Exercise brief: Each line of the listing where "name" appears should be reported.

Input material below:

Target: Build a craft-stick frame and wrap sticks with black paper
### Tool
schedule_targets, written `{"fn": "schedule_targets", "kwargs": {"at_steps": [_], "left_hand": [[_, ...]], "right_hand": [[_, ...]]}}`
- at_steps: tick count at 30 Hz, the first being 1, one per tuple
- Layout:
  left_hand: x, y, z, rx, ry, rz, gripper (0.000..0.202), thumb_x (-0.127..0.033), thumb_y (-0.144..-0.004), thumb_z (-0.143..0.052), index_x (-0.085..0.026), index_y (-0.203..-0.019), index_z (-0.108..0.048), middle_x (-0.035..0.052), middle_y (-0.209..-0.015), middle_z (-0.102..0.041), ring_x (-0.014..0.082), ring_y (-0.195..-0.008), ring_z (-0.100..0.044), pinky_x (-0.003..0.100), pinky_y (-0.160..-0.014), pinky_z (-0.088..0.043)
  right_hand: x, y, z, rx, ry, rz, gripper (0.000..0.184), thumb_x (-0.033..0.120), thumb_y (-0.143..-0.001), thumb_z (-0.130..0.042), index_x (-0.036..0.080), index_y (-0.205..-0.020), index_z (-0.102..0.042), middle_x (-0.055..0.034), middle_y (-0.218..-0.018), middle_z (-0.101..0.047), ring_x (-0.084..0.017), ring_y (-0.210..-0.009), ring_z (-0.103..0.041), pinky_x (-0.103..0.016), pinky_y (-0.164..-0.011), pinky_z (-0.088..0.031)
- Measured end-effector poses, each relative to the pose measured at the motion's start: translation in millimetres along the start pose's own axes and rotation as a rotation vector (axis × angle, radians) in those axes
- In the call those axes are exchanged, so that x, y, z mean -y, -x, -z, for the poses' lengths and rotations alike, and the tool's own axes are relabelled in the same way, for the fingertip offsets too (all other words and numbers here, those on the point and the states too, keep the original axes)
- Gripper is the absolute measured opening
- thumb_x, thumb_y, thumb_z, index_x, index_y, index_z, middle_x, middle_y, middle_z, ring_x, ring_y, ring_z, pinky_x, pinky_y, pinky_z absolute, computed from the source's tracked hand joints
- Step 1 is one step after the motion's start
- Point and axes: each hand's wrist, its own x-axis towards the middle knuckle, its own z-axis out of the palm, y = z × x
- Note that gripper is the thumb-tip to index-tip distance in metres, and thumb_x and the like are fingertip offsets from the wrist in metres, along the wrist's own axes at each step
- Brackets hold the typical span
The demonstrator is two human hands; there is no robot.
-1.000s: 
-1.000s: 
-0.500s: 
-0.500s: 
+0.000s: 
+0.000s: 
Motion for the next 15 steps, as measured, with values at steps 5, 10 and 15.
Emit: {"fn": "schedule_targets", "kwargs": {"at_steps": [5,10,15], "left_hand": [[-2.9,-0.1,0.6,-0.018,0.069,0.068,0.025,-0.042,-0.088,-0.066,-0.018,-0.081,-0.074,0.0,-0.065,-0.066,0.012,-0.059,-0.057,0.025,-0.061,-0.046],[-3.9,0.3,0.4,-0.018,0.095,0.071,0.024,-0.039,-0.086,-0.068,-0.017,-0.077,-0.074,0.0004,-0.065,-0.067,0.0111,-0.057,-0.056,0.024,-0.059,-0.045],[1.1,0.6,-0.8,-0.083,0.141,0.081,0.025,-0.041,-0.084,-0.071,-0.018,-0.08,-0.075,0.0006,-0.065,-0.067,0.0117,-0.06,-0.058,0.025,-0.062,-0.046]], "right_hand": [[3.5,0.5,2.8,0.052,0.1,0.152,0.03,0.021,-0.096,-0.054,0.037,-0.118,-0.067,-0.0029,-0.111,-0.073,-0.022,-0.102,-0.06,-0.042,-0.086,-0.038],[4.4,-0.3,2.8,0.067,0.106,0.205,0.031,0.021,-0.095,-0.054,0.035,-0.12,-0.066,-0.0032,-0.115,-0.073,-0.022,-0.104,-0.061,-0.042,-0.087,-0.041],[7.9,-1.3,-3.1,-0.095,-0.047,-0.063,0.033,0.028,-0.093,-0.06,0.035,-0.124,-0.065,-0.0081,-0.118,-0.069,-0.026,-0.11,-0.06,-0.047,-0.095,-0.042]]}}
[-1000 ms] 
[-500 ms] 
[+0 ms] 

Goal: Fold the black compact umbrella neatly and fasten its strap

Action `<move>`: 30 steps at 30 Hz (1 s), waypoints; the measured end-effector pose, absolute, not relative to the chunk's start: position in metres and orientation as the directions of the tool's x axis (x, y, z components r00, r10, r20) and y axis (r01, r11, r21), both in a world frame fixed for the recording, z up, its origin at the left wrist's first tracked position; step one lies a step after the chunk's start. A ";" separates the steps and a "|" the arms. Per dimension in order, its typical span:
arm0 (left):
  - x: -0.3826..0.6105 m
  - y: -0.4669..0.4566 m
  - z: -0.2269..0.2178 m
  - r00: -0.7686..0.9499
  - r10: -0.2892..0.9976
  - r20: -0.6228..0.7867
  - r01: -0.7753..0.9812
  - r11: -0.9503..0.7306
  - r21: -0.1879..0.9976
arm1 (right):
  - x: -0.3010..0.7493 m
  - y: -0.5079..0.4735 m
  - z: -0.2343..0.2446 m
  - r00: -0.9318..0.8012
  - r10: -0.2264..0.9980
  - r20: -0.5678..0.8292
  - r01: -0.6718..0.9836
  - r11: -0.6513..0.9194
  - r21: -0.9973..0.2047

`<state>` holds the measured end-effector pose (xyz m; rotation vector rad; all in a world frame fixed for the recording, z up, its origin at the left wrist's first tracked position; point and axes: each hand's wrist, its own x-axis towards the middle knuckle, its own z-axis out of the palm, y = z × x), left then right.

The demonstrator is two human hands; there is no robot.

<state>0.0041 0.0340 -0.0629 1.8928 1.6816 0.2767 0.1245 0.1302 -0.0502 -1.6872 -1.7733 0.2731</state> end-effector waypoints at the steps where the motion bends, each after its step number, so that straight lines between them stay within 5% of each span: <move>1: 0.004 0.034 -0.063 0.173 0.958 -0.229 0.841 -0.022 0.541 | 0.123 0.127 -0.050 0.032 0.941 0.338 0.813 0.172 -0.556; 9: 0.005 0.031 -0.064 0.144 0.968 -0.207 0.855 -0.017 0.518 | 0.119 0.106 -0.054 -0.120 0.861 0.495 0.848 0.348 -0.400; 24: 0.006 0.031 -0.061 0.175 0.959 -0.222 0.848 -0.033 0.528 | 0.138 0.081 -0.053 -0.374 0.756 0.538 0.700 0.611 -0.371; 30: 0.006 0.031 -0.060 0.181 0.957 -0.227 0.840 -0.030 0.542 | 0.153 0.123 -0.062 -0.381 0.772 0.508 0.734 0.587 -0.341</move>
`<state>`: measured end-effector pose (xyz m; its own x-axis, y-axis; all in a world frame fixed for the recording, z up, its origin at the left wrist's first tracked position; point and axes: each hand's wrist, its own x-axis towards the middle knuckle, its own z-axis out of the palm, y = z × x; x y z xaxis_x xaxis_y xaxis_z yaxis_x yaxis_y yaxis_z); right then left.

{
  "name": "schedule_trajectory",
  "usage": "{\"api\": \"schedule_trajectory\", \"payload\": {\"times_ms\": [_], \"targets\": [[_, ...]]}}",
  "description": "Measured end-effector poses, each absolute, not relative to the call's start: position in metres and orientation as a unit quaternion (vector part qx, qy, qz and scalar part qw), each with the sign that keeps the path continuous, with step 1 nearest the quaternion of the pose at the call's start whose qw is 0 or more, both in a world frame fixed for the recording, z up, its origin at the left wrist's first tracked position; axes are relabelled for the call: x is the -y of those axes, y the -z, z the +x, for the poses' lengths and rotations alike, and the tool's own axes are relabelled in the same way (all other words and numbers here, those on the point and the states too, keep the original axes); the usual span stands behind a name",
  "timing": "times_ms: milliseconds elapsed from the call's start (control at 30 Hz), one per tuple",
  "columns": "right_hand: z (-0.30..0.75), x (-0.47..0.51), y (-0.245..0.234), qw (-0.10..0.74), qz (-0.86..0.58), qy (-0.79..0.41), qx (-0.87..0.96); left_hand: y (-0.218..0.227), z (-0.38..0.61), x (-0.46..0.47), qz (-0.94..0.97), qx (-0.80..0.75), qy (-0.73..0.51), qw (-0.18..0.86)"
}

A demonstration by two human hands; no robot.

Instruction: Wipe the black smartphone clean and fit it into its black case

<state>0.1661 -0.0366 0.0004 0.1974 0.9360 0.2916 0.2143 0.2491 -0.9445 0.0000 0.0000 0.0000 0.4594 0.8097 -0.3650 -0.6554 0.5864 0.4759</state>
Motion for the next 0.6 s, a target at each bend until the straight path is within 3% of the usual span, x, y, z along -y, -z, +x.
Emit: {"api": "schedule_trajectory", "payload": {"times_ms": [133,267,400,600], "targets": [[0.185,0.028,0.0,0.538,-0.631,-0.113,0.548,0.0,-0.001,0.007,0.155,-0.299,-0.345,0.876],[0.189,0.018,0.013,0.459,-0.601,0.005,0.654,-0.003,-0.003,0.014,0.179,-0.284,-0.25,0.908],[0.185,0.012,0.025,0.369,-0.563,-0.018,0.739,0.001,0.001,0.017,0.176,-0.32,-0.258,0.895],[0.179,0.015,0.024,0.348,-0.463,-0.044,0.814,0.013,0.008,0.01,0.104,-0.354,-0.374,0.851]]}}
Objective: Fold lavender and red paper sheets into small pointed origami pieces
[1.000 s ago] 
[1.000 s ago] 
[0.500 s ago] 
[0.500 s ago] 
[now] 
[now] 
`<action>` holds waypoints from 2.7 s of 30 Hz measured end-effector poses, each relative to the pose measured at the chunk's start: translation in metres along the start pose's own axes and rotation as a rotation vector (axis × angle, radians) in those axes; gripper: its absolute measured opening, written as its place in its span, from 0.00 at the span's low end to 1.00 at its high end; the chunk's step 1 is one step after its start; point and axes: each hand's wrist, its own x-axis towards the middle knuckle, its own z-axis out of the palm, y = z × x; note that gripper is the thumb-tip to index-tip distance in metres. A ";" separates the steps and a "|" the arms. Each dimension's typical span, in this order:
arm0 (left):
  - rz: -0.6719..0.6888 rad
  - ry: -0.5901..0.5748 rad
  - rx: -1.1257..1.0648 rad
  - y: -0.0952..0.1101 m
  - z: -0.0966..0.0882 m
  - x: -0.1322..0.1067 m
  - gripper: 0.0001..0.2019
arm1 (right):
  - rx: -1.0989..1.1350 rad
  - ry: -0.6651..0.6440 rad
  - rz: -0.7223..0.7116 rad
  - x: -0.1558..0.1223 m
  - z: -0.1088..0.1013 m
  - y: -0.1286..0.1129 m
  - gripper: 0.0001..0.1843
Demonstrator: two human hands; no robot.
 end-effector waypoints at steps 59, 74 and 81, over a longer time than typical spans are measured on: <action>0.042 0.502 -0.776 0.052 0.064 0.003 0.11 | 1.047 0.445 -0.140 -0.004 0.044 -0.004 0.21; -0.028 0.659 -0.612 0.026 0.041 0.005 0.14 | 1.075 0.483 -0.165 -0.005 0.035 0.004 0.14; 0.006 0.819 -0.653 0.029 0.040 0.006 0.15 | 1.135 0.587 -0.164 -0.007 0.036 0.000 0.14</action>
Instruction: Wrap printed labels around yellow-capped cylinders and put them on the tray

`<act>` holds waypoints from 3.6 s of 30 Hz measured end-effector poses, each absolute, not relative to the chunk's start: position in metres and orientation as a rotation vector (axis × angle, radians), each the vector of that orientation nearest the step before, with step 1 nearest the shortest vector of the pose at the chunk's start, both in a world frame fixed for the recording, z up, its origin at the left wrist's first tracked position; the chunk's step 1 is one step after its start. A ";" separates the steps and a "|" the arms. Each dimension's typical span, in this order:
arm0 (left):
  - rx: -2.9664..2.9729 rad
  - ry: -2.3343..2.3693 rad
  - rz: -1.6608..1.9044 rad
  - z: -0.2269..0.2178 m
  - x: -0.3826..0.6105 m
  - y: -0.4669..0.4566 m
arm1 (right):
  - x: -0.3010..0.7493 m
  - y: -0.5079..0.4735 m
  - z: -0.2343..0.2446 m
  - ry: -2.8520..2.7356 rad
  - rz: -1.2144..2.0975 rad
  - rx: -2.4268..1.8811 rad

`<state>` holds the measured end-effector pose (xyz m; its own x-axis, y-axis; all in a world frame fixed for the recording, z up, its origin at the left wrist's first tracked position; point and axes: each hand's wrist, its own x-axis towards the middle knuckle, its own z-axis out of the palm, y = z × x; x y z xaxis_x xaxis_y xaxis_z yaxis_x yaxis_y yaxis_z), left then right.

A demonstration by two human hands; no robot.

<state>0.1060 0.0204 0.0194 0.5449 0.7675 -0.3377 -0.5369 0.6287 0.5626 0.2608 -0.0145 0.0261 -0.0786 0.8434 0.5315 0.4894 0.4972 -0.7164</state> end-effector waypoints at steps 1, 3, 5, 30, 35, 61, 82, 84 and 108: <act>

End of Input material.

Answer space:
  "name": "schedule_trajectory",
  "description": "Measured end-effector poses, each absolute, not relative to the call's start: position in metres and orientation as a unit quaternion (vector part qx, qy, qz and scalar part qw), each with the sign that keeps the path continuous, with step 1 nearest the quaternion of the pose at the call's start whose qw is 0 or more, both in a world frame fixed for the recording, z up, its origin at the left wrist's first tracked position; axes are relabelled for the call: x is the -y of those axes, y the -z, z the +x, for the poses' lengths and rotations alike, and the tool's own axes are relabelled in the same way (all other words and numbers here, those on the point and the states too, keep the original axes); the usual span stands behind a name",

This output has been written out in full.